As a member of the Chinese Music Ensemble and player of the Chinese erhu, I discovered that temple music among the Chinese diaspora in Taiwan and Singapore varies quite significantly based on time and place and how local culture influenced earlier traditions. Our research focused upon interviewing monks, nuns, leaders of temples, and performers of music throughout Taiwan and Singapore and also acquiring CDs of temple music and recording temple music wherever possible. The main objective of our research is to transcribe the melodies from our recordings into Chinese musical scores, which we will post for free online so that this can be shared with people at home and abroad. The scores will remain true to the melodies we heard, yet they will be instrumental (whereas the chants we heard were mostly vocal with percussive accompaniment). In this way, our scores are at once preserving temple music, yet also adapting to fit the needs of the Chinese Music Ensemble at Carleton. Once transcribed, the Ensemble will perform these pieces throughout the Midwest.
Even though I have played the bamboo flute in various Chinese ensembles for over ten years, this research experience provided me with a new opportunity to study ethnomusicology to see how the social components such as language, culture, history and politics shape music. I also discovered that Buddhist temple music in Taiwan and Singapore is rarely written down. Instead, it is passed on orally from one generation to the next. One remarkable experience occurred for me at the Dharma Drum Mountain Youth Center near Taipei where I participated in a four-hour-long chanting that provided me with a much deeper understanding of the impact and purpose of temple music. I also studied the various chanting traditions practiced in Taiwan, especially the Jiangzhe style, which originated in Jiangsu and Zhejiang provinces in Mainland China, and the Minnan style which chants in the Minnan dialect. In Singapore, my horizons were further broadened as our group studied Taoist, Indian, and Buddhist temple music as well as local folk music.

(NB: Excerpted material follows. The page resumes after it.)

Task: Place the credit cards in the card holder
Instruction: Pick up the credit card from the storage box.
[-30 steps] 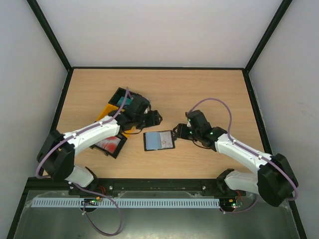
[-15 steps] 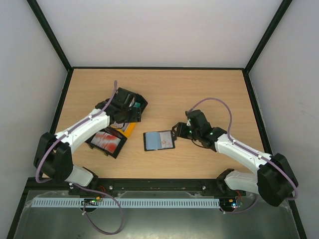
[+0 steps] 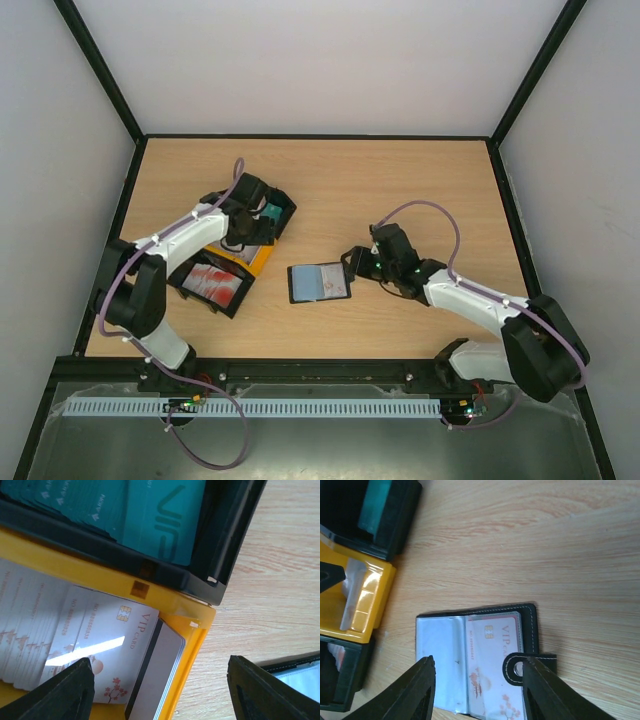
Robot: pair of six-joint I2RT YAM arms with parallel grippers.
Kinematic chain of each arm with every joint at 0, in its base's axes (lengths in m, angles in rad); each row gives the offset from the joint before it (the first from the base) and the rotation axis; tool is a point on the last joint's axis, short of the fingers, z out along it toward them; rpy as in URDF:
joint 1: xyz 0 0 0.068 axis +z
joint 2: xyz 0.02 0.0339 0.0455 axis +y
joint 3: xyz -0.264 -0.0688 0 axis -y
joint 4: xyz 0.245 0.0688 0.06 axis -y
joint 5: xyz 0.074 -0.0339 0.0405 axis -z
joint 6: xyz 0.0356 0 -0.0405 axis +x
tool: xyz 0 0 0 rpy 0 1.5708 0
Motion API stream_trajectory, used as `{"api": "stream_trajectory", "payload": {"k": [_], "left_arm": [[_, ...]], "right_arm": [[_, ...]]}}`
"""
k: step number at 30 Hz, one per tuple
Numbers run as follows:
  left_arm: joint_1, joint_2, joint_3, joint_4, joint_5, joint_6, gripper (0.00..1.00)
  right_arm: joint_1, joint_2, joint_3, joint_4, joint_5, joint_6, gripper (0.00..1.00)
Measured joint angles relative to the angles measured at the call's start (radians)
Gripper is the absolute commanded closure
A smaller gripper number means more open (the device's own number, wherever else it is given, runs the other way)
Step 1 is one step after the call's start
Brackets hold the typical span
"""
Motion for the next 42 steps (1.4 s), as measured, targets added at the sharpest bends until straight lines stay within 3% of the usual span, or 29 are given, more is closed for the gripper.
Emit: {"api": "stream_trajectory", "payload": {"k": [11,23,42], "left_arm": [[0.002,0.102,0.043,-0.015,0.049,0.083,0.32],[0.002,0.155,0.047,-0.040,0.081,0.118,0.30],[0.002,0.123,0.047,-0.079,0.138,0.136,0.50]], "right_arm": [[0.000,0.048,0.000,0.021,-0.008,0.000,0.53],[0.000,0.067,0.000,0.022,-0.008,0.000,0.52],[0.000,0.067,0.000,0.021,-0.008,0.000,0.52]]}}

My role in this undergraduate research group is to be its writer and publicist, and, as such, to help record and collect numerous temple chants and pages and pages of interviews that will be shared with audiences through several public radio broadcasts. I journeyed to Asia for a first time through this grant, but feel that my interest in religion and comparative literature prepared me well for this undertaking. We recorded chanting at three primary sites – Fo Guang Shang Temple outside Kaohsiung, Kiang Guang Temple in urban Taipei, and Sheng Hong Temple in Singapore, and acquired literally dozens of CDs that provide examples of changing trends in Buddhist music. Personally, I discovered the interesting connection between folk opera and chanting patterns, and the fact that although the words of Buddhist prayers are chanted in Sanskrit or local dialects of Mandarin or Hokkein, the rhythms often come from local operas, even though many of these operas are Daoist or not specifically Buddhist in origin. This points to the great fluidity between religious communities in urban Asia where one might meet a Chinese Singaporean, Hokkein-speaking, Daoist-Buddhist-identified person who is worshipping at a Tamil Hindu temple. This fall, I will complete a radio feature, using interviews, music and the sounds recorded during our research experience to tell the story of the changing aesthetic in Buddhist music which will be aired by OPD in Portland and several other stations.